Employees affected this week carried the titles of manager and director, Hollingsworth said. They came from all CSX departments. Beyond Jacksonville, there were no "significant pockets" where the cuts took place. CSX's railroad operations stretch across 23 states east of the Mississippi River.

"We have a terrific group of professionals across our company," Hollingsworth said, "and while this has been a difficult process with many difficult decisions, I think all of our employees are ready to move forward."This week, affected employees at CSX's Water Street headquarters could be seen lugging what had adorned their offices out to their vehicles. One terminated employee, a man who said he had worked in CSX's sales and marketing department, pushed a cart out to his sport-utility vehicle Wednesday afternoon.

"I feel like I'm going to an execution but I'm not sure whose it is," the man, who asked his name not be printed for fear of losing his termination benefits, said he told his fiancee that morning.

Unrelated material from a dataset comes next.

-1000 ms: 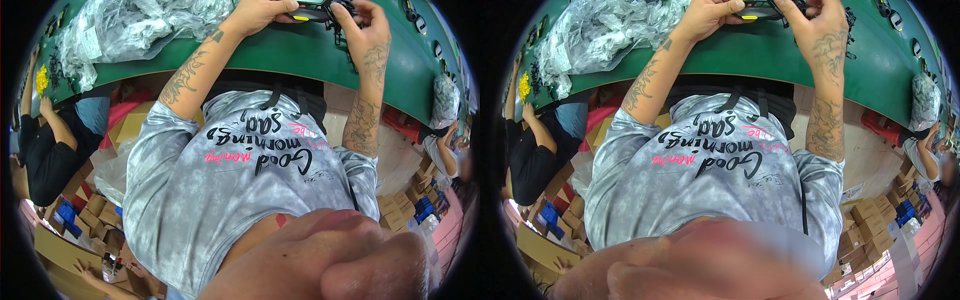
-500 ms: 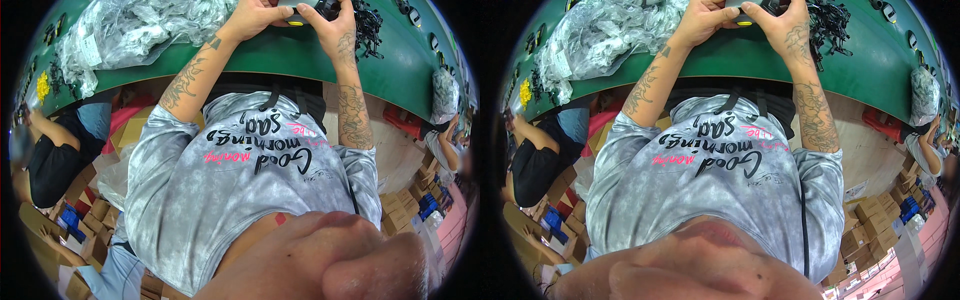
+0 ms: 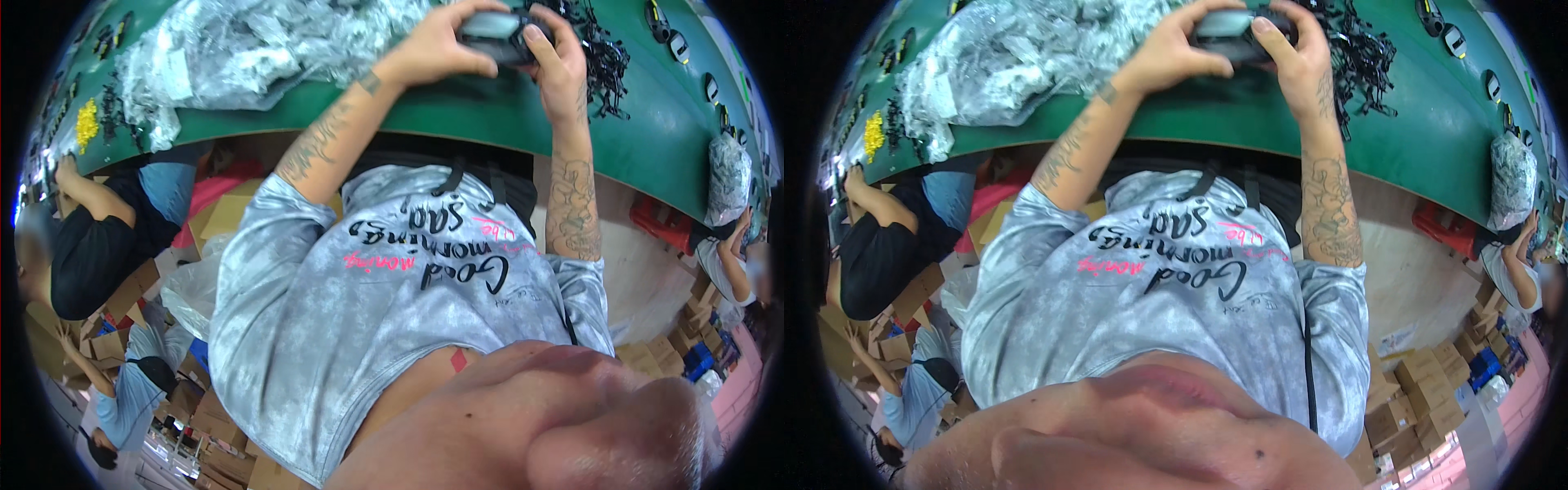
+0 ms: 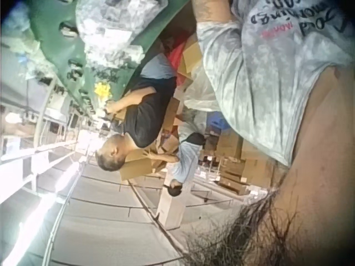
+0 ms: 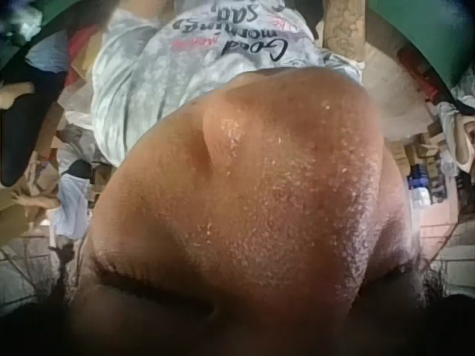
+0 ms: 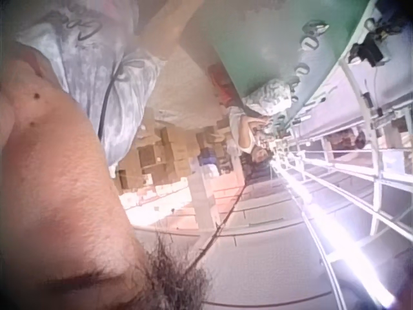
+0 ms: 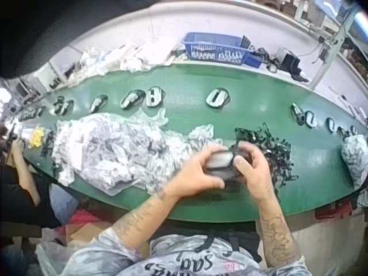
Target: Assembling small plastic parts onto computer mice and organizing components at a factory workbench.
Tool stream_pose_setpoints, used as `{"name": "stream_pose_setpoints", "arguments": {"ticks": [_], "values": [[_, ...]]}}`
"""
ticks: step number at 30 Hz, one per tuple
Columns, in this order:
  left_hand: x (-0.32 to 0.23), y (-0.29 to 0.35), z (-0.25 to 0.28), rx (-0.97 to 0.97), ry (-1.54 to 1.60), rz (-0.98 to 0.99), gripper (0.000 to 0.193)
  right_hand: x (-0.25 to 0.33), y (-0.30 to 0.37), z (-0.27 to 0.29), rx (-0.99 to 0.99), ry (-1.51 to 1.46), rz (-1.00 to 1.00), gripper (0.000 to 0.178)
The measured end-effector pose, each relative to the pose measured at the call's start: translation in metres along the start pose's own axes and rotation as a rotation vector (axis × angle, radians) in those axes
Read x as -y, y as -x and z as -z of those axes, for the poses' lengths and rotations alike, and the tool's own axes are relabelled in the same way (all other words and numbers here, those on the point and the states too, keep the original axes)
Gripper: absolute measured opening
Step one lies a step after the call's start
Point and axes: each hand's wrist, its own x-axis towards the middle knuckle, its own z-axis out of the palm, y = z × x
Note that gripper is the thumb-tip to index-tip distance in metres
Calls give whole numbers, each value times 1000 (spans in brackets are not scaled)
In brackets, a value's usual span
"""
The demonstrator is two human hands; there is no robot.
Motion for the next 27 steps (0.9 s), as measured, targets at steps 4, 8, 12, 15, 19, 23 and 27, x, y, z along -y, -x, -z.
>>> {"name": "stream_pose_setpoints", "arguments": {"ticks": [4,8,12,15,19,23,27], "values": [[-4,9,-18,-44,-556,-388,81,-22,10,-6,-236,171,43,43],[-7,14,-28,-189,-724,-462,73,-7,22,-5,-112,281,185,44],[-48,0,-14,-437,-1049,-376,59,12,53,7,-266,230,416,50],[-68,-52,32,-596,-1303,147,50,-11,82,31,-253,435,433,26],[-23,-112,154,-759,-1665,0,74,-36,93,18,-86,644,547,6],[-29,-179,125,-556,-1484,128,85,-35,86,18,-99,728,534,9],[-15,-193,87,-741,-1450,324,88,-28,83,17,-66,720,457,8]]}}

The man said his next steps were unclear. He said he may try to find work in Jacksonville. Or he may return to his hometown to try to get a job in radio broadcasting.

A woman walked out with a friend, the duo carrying a cardboard box and a potted plant. The woman, who asked that her name not be used for the same reason, said she was thankful for the well-paying job CSX had provided for more than 25 years.

But she said the layoff process took way too long.

"The unconscionable thing was leaving people hanging on tenterhooks for three months," said the woman. "If you're going to be brutal and cruel, you need to do it right away."

Hollingsworth said there was no other way to remake the company. "It took time to do it right and put in place the right processes for the long term," he said.

The redesign of CSX's management is expected to save CSX $80 million to $100 million annually. It will shrink management layers from 11 to no more than eight. Analysts have said with the cuts, CSX is only doing what its peer railroads have already done.

The cuts come at a critical time for CSX, which faces a high cost structure and poor railroad performance.

At the beginning of the transformation process, 60 percent of CSX's 5,000 non-union employees were based in Jacksonville.

(The preceding report by Gregory Richards was published by the Florida Times-Union on Friday, March 26, 2004.)

March 26, 2004

 #6549  by Cowford
 
A lot of employees volunteered and others took early retirement, so that blunted the pain... but a lot of people left with long faces this week. With another round to come in April/May, not too many are expecting service improvements any time soon.
 #13946  by rocketman
 
In CSX's Annual Report, it states that CSX set aside 1.2 billion in part for employee/managment cuts.